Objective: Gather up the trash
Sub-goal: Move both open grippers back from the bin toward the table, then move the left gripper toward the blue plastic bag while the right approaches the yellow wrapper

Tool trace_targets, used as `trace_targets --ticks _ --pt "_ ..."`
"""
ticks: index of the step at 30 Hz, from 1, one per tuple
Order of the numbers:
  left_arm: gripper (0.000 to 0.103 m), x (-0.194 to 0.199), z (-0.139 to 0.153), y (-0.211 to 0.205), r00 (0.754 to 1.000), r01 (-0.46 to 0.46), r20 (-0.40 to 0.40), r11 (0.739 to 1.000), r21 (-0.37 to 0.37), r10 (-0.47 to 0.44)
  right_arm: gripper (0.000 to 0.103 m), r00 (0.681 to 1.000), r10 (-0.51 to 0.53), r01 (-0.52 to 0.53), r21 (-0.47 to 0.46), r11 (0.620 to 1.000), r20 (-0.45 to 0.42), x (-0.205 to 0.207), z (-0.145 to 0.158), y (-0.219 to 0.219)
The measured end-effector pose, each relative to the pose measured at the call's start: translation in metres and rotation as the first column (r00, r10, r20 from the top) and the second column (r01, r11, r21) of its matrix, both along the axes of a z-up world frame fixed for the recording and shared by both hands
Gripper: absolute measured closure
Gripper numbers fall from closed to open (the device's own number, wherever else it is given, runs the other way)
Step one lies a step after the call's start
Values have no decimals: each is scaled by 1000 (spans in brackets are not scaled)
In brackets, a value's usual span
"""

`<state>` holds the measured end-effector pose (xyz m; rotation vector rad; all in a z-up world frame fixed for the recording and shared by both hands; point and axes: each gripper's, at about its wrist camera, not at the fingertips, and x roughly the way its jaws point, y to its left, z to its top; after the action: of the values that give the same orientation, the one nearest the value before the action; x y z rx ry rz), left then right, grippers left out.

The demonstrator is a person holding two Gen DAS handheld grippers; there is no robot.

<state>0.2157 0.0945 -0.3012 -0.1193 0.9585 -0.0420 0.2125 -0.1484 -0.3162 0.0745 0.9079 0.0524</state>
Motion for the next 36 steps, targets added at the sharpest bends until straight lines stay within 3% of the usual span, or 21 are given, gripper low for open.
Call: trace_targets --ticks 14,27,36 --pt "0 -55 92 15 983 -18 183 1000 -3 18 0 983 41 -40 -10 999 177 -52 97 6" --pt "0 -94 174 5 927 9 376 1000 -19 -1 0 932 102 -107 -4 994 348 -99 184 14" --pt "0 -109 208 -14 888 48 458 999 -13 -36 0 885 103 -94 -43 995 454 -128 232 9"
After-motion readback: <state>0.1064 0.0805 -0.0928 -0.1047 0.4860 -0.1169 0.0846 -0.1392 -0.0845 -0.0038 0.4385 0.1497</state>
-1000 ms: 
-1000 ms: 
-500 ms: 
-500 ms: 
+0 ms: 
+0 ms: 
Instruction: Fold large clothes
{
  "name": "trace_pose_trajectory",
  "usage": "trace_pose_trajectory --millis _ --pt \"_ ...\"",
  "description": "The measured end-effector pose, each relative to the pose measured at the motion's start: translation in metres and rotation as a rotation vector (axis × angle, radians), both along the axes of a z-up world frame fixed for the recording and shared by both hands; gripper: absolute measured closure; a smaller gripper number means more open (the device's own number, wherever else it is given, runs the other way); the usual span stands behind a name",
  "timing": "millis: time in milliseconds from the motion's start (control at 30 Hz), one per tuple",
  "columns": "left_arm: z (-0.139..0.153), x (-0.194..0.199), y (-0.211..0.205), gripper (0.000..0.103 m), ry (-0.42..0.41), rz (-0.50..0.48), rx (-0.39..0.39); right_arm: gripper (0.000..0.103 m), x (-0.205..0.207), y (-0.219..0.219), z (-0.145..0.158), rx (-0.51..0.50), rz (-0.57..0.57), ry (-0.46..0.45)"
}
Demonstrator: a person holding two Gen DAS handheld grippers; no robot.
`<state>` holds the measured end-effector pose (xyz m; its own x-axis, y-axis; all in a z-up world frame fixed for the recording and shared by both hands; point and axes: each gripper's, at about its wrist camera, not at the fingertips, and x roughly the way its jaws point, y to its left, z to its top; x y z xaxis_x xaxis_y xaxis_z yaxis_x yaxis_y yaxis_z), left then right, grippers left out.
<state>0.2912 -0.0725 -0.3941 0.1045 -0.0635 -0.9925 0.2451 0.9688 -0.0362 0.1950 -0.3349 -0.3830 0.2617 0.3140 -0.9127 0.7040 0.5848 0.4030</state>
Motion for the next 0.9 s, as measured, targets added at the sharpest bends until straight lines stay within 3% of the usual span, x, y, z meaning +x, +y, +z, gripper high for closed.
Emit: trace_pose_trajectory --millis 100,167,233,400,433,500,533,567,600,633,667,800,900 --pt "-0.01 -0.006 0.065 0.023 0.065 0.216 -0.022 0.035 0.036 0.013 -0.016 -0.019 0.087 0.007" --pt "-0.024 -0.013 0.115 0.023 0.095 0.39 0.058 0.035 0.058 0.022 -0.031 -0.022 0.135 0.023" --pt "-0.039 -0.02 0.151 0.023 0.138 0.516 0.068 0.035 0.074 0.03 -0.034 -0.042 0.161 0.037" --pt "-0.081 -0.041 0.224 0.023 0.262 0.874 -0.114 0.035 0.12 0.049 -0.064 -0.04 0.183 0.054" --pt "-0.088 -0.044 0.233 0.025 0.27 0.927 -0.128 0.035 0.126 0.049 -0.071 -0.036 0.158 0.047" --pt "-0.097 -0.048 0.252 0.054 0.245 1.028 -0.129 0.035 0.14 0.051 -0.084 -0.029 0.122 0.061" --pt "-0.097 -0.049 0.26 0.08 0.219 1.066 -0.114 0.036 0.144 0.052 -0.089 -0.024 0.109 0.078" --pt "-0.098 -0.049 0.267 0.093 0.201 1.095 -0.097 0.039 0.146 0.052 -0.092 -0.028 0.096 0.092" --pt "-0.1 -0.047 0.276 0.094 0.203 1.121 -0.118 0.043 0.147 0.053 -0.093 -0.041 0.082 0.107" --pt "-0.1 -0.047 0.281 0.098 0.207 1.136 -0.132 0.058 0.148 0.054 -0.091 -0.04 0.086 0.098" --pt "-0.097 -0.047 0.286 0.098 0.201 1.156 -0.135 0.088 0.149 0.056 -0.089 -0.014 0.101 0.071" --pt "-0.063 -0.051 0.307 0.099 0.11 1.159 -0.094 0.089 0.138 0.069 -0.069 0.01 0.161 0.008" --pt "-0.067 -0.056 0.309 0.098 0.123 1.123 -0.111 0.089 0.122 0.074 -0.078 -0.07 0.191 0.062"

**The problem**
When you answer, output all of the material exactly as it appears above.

**Reply to the exercise**
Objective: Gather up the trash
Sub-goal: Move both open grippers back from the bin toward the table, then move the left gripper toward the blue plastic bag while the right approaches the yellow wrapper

Tool trace_targets, used as `trace_targets --ticks _ --pt "_ ..."`
"""
ticks: index of the step at 30 Hz, from 1, one per tuple
Order of the numbers:
  left_arm: gripper (0.000 to 0.103 m), x (-0.194 to 0.199), z (-0.139 to 0.153), y (-0.211 to 0.205), r00 (0.754 to 1.000), r01 (-0.46 to 0.46), r20 (-0.40 to 0.40), r11 (0.739 to 1.000), r21 (-0.37 to 0.37), r10 (-0.47 to 0.44)
  right_arm: gripper (0.000 to 0.103 m), r00 (0.681 to 1.000), r10 (-0.51 to 0.53), r01 (-0.52 to 0.53), r21 (-0.47 to 0.46), r11 (0.620 to 1.000), r20 (-0.45 to 0.42), x (-0.205 to 0.207), z (-0.145 to 0.158), y (-0.219 to 0.219)
The measured end-effector pose, each relative to the pose measured at the call's start: translation in metres and rotation as the first column (r00, r10, r20 from the top) and the second column (r01, r11, r21) of its matrix, both along the axes of a z-up world frame fixed for the recording and shared by both hands
Gripper: absolute measured closure
Gripper numbers fall from closed to open (the device's own number, wherever else it is given, runs the other way)
Step one lies a step after the call's start
Values have no decimals: each is scaled by 1000 (spans in brackets are not scaled)
In brackets, a value's usual span
"""

`<state>` holds the measured end-effector pose (xyz m; rotation vector rad; all in a z-up world frame fixed for the recording and shared by both hands; point and axes: each gripper's, at about its wrist camera, not at the fingertips, and x roughly the way its jaws point, y to its left, z to its top; after the action: of the values that give the same orientation, the one nearest the value before the action; x y z rx ry rz), left then right, grippers left out.

The demonstrator is a person holding two Gen DAS handheld grippers; there is no robot.

<state>0.2157 0.0945 -0.3012 -0.1193 0.9585 -0.0420 0.2125 -0.1484 -0.3162 0.0745 0.9079 0.0524</state>
Motion for the next 36 steps, targets added at the sharpest bends until straight lines stay within 3% of the usual span, or 21 are given, gripper low for open.
Call: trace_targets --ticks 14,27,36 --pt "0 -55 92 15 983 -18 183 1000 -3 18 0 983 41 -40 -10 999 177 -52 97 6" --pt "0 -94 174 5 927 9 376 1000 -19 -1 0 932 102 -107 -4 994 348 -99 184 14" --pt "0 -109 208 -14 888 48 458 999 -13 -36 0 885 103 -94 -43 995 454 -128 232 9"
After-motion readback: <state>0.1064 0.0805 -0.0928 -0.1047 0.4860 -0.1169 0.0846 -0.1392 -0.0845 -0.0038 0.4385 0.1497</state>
-1000 ms: 
-1000 ms: 
-500 ms: 
-500 ms: 
+0 ms: 
+0 ms: 
Instruction: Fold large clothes
{
  "name": "trace_pose_trajectory",
  "usage": "trace_pose_trajectory --millis _ --pt \"_ ...\"",
  "description": "The measured end-effector pose, each relative to the pose measured at the motion's start: translation in metres and rotation as a rotation vector (axis × angle, radians), both along the axes of a z-up world frame fixed for the recording and shared by both hands; gripper: absolute measured closure; a smaller gripper number means more open (the device's own number, wherever else it is given, runs the other way); the usual span stands behind a name",
  "timing": "millis: time in milliseconds from the motion's start (control at 30 Hz), one per tuple",
  "columns": "left_arm: z (-0.139..0.153), x (-0.194..0.199), y (-0.211..0.205), gripper (0.000..0.103 m), ry (-0.42..0.41), rz (-0.50..0.48), rx (-0.39..0.39); right_arm: gripper (0.000..0.103 m), x (-0.205..0.207), y (-0.219..0.219), z (-0.145..0.158), rx (-0.51..0.50), rz (-0.57..0.57), ry (-0.46..0.45)"
}
Demonstrator: a person holding two Gen DAS handheld grippers; no robot.
`<state>` holds the measured end-effector pose (xyz m; its own x-axis, y-axis; all in a z-up world frame fixed for the recording and shared by both hands; point and axes: each gripper's, at about its wrist camera, not at the fingertips, and x roughly the way its jaws point, y to its left, z to its top; x y z xaxis_x xaxis_y xaxis_z yaxis_x yaxis_y yaxis_z), left then right, grippers left out.
<state>0.2912 -0.0725 -0.3941 0.1045 -0.0635 -0.9925 0.2451 0.9688 -0.0362 0.1950 -0.3349 -0.3830 0.2617 0.3140 -0.9127 0.7040 0.5848 0.4030</state>
Motion for the next 0.9 s, as measured, targets added at the sharpest bends until straight lines stay within 3% of the usual span, x, y, z meaning +x, +y, +z, gripper high for closed.
Emit: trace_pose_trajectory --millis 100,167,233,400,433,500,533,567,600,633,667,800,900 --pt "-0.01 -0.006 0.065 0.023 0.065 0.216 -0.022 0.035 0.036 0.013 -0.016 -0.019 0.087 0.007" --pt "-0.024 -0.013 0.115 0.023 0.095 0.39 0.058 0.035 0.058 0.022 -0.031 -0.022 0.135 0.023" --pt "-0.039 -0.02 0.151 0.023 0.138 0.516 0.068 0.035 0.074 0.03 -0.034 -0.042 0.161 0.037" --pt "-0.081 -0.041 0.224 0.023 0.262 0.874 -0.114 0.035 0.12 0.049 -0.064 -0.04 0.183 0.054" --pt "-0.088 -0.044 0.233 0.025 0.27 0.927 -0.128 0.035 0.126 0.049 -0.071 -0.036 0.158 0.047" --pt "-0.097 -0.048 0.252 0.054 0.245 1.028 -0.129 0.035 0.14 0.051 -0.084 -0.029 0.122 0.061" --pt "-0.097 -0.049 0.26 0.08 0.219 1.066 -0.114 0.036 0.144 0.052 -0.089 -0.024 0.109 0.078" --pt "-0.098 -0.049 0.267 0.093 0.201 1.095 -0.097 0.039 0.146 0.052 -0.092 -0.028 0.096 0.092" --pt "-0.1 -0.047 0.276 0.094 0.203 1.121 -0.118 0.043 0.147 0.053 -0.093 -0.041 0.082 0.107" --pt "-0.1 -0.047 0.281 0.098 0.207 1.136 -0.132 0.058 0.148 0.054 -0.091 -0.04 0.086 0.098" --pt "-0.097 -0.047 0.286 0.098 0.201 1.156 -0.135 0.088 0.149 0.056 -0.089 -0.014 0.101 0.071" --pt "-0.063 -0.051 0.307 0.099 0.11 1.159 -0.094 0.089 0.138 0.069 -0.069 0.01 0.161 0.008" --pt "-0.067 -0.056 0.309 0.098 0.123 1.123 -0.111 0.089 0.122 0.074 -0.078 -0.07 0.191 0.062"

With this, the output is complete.